The UCSB research pushes these possibilities further by making NV centers not just passive sensors but interacting quantum systems capable of collective behavior. This is an essential step toward quantum-enhanced devices that operate reliably under real-world conditions.


The Future of Quantum Sensing

Looking ahead, the next milestones involve scaling up these systems and refining control. If researchers can create ordered arrays of NV centers in diamond, they could simulate quantum many-body physics or perform high-resolution magnetic field mapping with unprecedented sensitivity.

Beyond sensing, the same principles could inform the design of quantum simulators or even hybrid quantum computers where ensembles of spins act as robust quantum registers.

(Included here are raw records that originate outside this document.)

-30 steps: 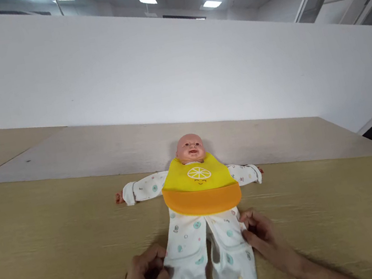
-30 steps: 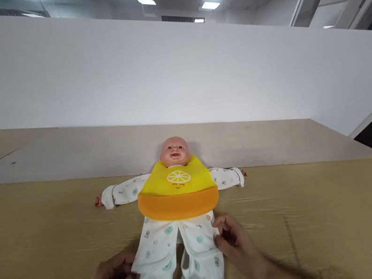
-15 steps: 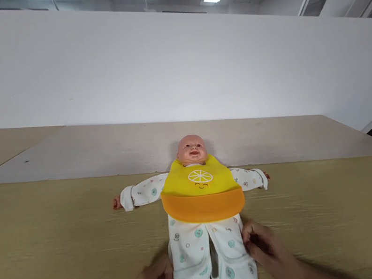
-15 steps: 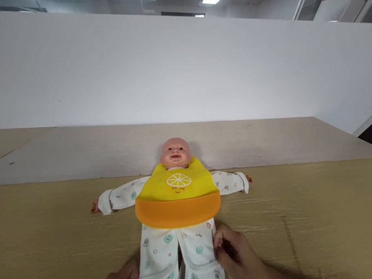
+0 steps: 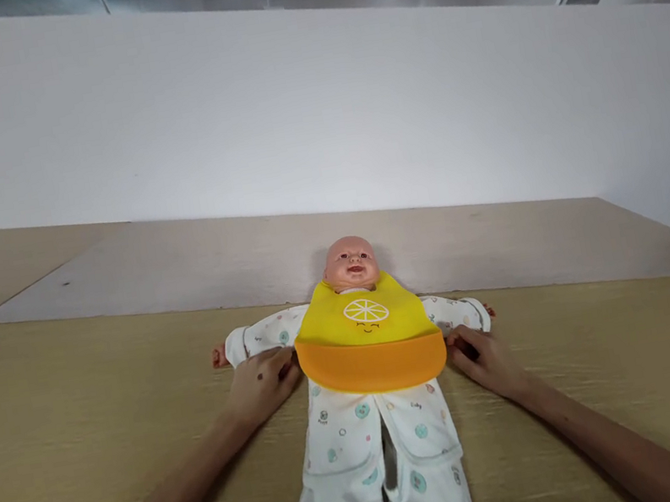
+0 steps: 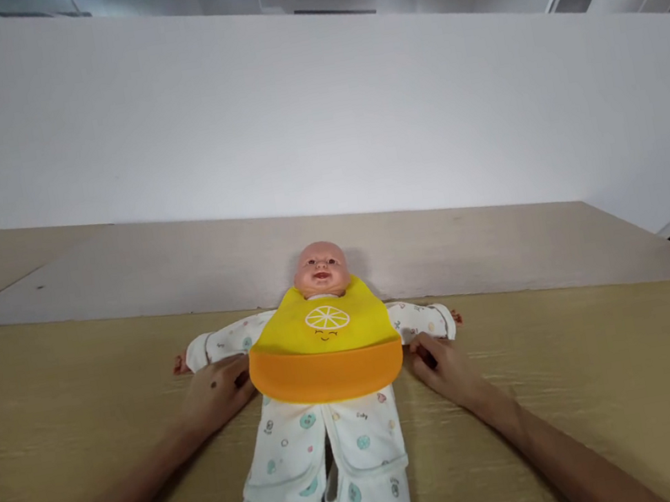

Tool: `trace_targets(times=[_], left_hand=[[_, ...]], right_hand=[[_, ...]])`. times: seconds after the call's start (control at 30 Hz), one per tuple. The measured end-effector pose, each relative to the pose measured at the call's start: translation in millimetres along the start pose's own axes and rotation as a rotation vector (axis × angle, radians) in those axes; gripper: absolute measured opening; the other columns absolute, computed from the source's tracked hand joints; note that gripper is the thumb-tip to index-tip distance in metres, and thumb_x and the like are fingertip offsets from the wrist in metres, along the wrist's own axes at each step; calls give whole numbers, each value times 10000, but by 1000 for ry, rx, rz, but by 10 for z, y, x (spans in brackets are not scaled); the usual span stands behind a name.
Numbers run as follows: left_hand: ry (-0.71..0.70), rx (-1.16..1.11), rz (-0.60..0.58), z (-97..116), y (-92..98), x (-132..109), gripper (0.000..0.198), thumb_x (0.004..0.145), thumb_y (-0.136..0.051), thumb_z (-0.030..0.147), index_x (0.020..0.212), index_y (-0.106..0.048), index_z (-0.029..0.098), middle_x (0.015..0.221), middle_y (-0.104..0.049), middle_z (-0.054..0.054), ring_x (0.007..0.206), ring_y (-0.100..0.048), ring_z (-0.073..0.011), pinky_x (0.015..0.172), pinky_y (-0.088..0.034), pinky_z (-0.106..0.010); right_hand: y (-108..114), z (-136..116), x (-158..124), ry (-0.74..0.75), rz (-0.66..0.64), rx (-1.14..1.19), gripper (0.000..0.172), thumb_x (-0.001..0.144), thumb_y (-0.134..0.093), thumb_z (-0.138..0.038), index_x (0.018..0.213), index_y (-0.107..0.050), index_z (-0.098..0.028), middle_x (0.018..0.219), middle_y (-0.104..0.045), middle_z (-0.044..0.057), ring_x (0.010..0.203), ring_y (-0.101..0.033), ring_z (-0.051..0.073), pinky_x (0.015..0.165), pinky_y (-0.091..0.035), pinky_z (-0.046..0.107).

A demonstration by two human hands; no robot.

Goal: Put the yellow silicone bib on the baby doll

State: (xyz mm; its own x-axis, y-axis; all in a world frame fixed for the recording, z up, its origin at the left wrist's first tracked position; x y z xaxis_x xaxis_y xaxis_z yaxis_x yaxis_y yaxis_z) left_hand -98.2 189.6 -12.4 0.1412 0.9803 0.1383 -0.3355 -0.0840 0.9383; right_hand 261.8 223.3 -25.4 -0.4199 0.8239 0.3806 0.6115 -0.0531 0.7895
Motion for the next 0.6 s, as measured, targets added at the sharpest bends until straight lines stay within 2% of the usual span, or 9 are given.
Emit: trace_targets(times=[0.1, 0.2, 0.33, 0.5, 0.6], left_hand=[[-22, 66, -34, 50, -27, 22, 245, 936, -433, 226, 799, -629, 174, 851, -736, -95, 794, -662, -214, 666, -355, -284], [-39, 77, -40, 44, -59, 0, 271, 959, -432, 241, 859, -670, 158, 898, -751, -108, 816, -662, -214, 687, -367, -285], [-62, 104, -49, 51, -73, -22, 282, 973, -443, 255, 877, -687, 151, 886, -755, -102, 809, -661, -205, 681, -347, -281], [-76, 84, -85, 91, -70, -20, 319, 936, -455, 205, 650, -591, 170, 686, -698, -69, 622, -589, -166, 607, -249, -290], [-120, 71, -77, 80, -111, -30, 336, 926, -461, 213, 613, -578, 175, 666, -687, -73, 613, -577, -171, 599, -232, -299]], right_hand=[[-33, -198, -21, 212, 0, -155, 185, 955, -476, -220, 892, -641, -165, 818, -708, 44, 699, -645, 146, 659, -475, 253], [-20, -323, -45, 315, 40, -238, 172, 968, -490, -180, 904, -648, -161, 849, -702, 56, 725, -648, 147, 664, -469, 254], [-13, -359, -36, 336, 27, -246, 156, 985, -493, -182, 888, -613, -163, 843, -688, 59, 727, -642, 152, 655, -450, 254], [-65, -303, 2, 295, -67, -195, 208, 986, -476, -212, 788, -530, -181, 676, -623, 25, 571, -545, 130, 581, -347, 244], [-80, -298, 22, 291, -84, -181, 233, 993, -466, -228, 768, -508, -187, 603, -590, 11, 511, -503, 126, 552, -311, 246]])
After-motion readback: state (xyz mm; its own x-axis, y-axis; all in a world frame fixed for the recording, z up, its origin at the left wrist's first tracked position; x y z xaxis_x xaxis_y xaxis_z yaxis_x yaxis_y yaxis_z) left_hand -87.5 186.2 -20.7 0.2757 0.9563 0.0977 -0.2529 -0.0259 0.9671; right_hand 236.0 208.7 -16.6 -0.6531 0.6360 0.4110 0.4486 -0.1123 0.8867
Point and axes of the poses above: each hand's wrist, its own x-axis towards the middle knuckle, its own y-axis out of the back of the hand, z = x × y, the point moved 8 cm from there along x, towards the middle knuckle
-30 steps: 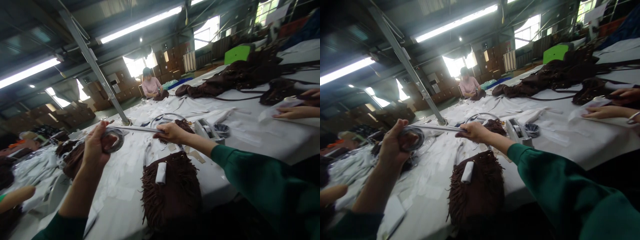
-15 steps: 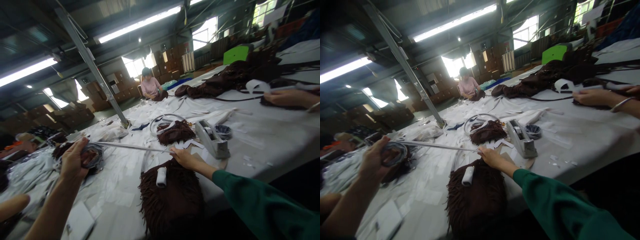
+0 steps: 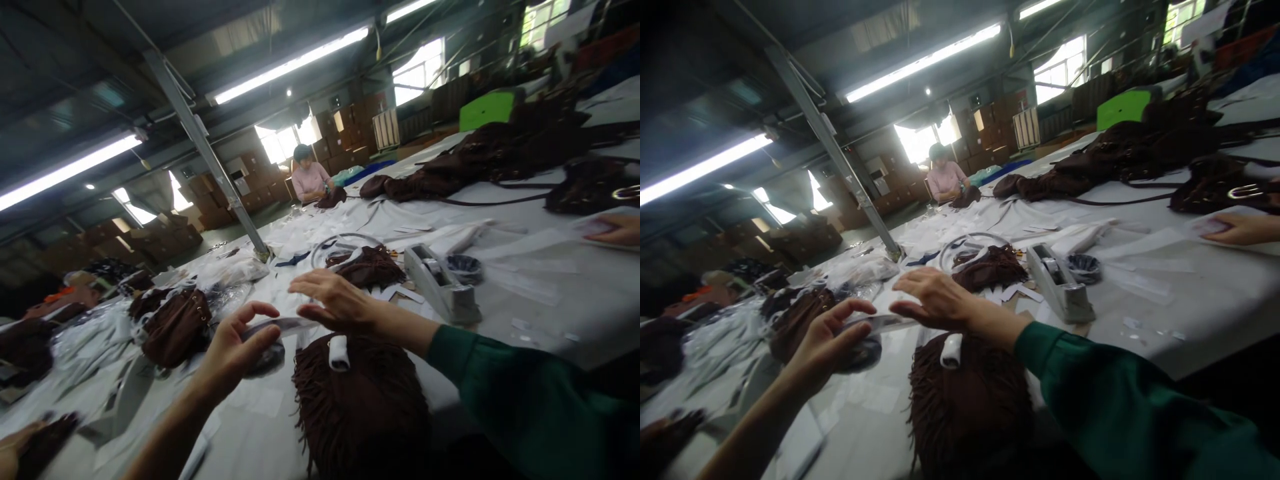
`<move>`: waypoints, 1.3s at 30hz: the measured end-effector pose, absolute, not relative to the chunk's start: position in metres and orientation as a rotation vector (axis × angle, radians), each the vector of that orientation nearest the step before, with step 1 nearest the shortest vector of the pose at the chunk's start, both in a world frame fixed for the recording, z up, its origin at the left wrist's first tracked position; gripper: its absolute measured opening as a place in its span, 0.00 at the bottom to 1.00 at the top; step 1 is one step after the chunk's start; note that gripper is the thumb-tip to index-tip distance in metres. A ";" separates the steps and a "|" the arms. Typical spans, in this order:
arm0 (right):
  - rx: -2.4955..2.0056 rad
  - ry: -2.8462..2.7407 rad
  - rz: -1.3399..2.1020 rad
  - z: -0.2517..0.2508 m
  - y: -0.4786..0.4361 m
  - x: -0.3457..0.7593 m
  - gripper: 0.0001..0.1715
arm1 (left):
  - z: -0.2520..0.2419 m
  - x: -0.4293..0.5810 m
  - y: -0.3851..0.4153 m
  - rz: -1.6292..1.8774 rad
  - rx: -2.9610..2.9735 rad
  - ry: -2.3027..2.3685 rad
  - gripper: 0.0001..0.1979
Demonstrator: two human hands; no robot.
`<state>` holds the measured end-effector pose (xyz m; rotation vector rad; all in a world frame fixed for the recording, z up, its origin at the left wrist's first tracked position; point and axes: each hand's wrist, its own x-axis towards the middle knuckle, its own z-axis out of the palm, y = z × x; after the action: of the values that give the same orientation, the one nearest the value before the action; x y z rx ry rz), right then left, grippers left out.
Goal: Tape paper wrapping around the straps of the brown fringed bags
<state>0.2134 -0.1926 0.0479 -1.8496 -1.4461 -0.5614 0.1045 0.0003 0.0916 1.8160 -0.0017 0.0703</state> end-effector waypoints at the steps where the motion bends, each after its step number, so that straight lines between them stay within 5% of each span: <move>1: -1.806 -1.493 -0.445 0.055 -0.181 0.205 0.35 | 0.093 0.103 -0.002 0.058 1.805 -0.012 0.22; 5: -1.806 -1.450 -0.185 0.057 -0.157 0.181 0.40 | 0.093 0.097 0.007 0.021 1.778 -0.014 0.23; 12: -2.203 -1.528 -0.572 0.056 -0.167 0.186 0.30 | 0.067 0.084 0.032 0.087 1.835 -0.069 0.27; 20: -2.302 -1.745 -0.674 0.062 -0.185 0.201 0.33 | 0.047 0.070 0.042 0.130 1.688 -0.085 0.32; 32: -1.696 -0.910 -0.068 0.001 -0.122 0.140 0.26 | 0.044 0.100 -0.020 0.804 0.920 0.167 0.24; 39: -2.334 -1.203 -0.251 -0.006 -0.162 0.149 0.12 | 0.025 0.100 -0.004 0.251 1.721 -0.071 0.32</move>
<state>0.1486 -0.1621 -0.0060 -2.3335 -1.2034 -0.2515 0.0996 -0.0040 0.0249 1.7209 -0.0710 0.2507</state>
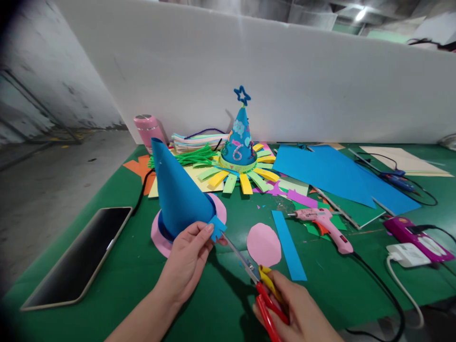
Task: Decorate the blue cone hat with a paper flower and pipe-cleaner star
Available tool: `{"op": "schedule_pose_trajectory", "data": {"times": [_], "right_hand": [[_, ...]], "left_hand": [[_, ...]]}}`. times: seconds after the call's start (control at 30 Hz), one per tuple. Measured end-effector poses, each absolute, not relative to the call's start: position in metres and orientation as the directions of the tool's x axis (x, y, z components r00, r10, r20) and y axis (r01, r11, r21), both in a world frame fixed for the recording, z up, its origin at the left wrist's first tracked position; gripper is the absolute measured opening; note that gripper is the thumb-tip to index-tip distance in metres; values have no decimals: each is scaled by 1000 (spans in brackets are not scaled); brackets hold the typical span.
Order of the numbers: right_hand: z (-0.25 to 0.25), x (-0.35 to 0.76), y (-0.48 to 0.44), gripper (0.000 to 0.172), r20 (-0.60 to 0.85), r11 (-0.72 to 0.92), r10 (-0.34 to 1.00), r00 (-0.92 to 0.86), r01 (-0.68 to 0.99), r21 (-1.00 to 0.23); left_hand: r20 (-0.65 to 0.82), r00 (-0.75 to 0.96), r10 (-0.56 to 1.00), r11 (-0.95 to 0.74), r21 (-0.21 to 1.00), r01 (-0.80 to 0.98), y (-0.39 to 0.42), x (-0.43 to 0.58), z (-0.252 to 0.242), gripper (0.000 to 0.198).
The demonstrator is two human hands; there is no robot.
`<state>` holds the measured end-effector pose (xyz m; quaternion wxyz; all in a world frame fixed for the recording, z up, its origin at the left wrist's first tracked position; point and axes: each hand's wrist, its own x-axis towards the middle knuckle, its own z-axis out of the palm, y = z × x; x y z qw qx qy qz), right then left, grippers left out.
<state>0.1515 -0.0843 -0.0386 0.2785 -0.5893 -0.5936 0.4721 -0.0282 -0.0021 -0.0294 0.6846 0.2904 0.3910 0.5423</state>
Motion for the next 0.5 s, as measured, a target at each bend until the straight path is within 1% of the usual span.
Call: {"op": "schedule_pose_trajectory", "data": {"times": [0.2,0.3,0.37,0.43,0.47,0.5], "right_hand": [[-43,156,-88,28,-271,-208,949,-162,327,-922],[-47,161,-87,23,-297,-262,948,-118,243,-934],[-48,161,-82,21,-325,-318,944,-49,118,-941],[-47,154,-73,21,-364,-361,931,27,-80,-929],[-45,148,-67,18,-376,-359,925,60,-196,-913],[-42,141,-62,19,-356,-315,928,114,-274,-909]], "left_hand": [[-213,87,973,225,813,-537,0,-30,-30,15],[-214,56,975,208,802,-559,0,-30,-31,15],[-239,83,967,244,792,-559,-1,-29,-32,16],[-262,130,956,290,788,-543,-4,-26,-34,16],[-267,148,952,304,791,-530,-5,-25,-35,16],[-268,161,950,313,798,-515,-6,-24,-36,15]]}}
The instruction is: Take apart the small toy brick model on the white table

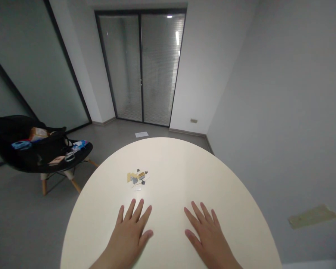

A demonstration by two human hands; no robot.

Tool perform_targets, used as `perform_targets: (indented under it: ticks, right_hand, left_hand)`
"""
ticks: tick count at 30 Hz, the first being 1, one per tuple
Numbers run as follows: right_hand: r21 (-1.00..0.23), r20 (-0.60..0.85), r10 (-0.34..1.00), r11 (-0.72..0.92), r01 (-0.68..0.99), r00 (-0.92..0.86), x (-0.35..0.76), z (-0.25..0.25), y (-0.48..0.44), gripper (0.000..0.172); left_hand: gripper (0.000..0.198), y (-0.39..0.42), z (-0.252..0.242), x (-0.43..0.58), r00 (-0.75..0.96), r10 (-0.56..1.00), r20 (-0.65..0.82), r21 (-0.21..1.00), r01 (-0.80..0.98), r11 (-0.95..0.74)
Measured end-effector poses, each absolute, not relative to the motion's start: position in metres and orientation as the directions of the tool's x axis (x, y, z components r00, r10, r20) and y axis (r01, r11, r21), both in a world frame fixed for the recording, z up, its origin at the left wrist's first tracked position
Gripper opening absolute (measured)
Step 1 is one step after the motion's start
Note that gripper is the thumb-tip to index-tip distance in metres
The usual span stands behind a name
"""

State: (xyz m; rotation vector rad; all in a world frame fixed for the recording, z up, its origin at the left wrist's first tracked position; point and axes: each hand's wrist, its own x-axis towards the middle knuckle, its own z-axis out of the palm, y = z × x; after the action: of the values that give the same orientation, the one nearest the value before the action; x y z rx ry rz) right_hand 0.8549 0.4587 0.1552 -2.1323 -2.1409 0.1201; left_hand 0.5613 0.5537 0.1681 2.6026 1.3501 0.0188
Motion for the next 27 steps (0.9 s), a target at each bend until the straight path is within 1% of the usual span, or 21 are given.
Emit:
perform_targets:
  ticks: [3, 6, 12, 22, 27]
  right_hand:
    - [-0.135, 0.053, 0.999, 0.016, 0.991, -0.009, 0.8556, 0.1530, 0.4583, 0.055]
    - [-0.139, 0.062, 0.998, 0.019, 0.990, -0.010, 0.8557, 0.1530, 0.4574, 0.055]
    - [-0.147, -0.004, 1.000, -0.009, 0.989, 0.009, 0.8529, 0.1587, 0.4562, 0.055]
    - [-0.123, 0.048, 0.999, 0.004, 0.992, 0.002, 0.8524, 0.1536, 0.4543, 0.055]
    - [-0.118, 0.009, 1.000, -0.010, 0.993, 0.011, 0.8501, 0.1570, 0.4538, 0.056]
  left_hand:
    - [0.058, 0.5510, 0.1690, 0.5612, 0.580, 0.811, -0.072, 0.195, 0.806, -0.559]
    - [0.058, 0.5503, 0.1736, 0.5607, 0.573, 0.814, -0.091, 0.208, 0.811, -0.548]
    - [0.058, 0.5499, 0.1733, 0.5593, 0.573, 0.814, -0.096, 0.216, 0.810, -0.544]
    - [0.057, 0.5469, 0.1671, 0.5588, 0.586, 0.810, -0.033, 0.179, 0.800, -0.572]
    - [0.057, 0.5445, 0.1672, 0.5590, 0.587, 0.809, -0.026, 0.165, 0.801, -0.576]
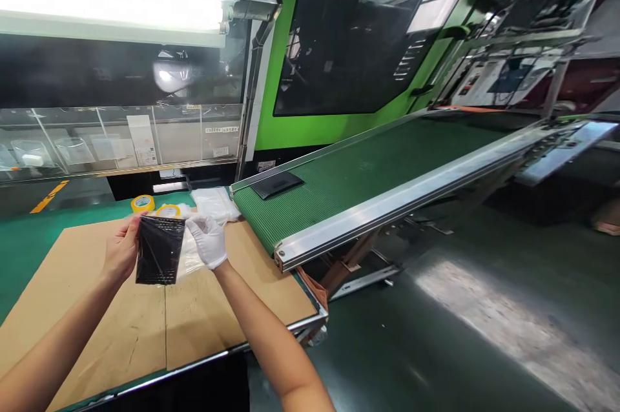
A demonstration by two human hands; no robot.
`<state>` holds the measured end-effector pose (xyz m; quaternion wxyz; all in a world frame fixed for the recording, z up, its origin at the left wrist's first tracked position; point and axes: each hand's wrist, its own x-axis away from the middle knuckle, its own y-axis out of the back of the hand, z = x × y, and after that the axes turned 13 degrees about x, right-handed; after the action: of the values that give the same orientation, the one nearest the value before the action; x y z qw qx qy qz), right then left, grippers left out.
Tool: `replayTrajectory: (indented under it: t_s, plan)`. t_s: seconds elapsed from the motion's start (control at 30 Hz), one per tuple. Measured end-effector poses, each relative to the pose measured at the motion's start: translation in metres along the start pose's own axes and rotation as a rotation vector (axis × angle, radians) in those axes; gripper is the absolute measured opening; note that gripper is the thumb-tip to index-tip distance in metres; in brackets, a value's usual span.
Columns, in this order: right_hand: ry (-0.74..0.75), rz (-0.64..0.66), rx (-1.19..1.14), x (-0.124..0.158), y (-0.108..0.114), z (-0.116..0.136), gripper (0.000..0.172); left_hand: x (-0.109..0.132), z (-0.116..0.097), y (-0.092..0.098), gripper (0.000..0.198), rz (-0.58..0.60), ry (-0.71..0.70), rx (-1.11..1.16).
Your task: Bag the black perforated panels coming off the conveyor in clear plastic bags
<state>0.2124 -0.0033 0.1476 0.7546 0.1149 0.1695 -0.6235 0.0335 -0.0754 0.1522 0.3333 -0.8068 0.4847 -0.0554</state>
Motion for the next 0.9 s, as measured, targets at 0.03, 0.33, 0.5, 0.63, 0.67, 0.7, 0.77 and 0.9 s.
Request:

The materials challenge—placing spins at defined positions in the diamond lattice—remains a major focus for Jayich’s team. As Hughes moves to continue her research at Caltech, this work will likely expand, with collaborations between quantum engineers, material scientists, and theorists all contributing to the next phase of diamond-based quantum technology.

In the near term, the UCSB team expects to demonstrate a useful quantum advantage in sensing applications—showing not just a theoretical improvement but a measurable one that outperforms the best classical sensors available today.

That would be a fitting payoff for years of careful diamond engineering, creative physics, and the persistence of researchers determined to push quantum science from the lab into everyday tools.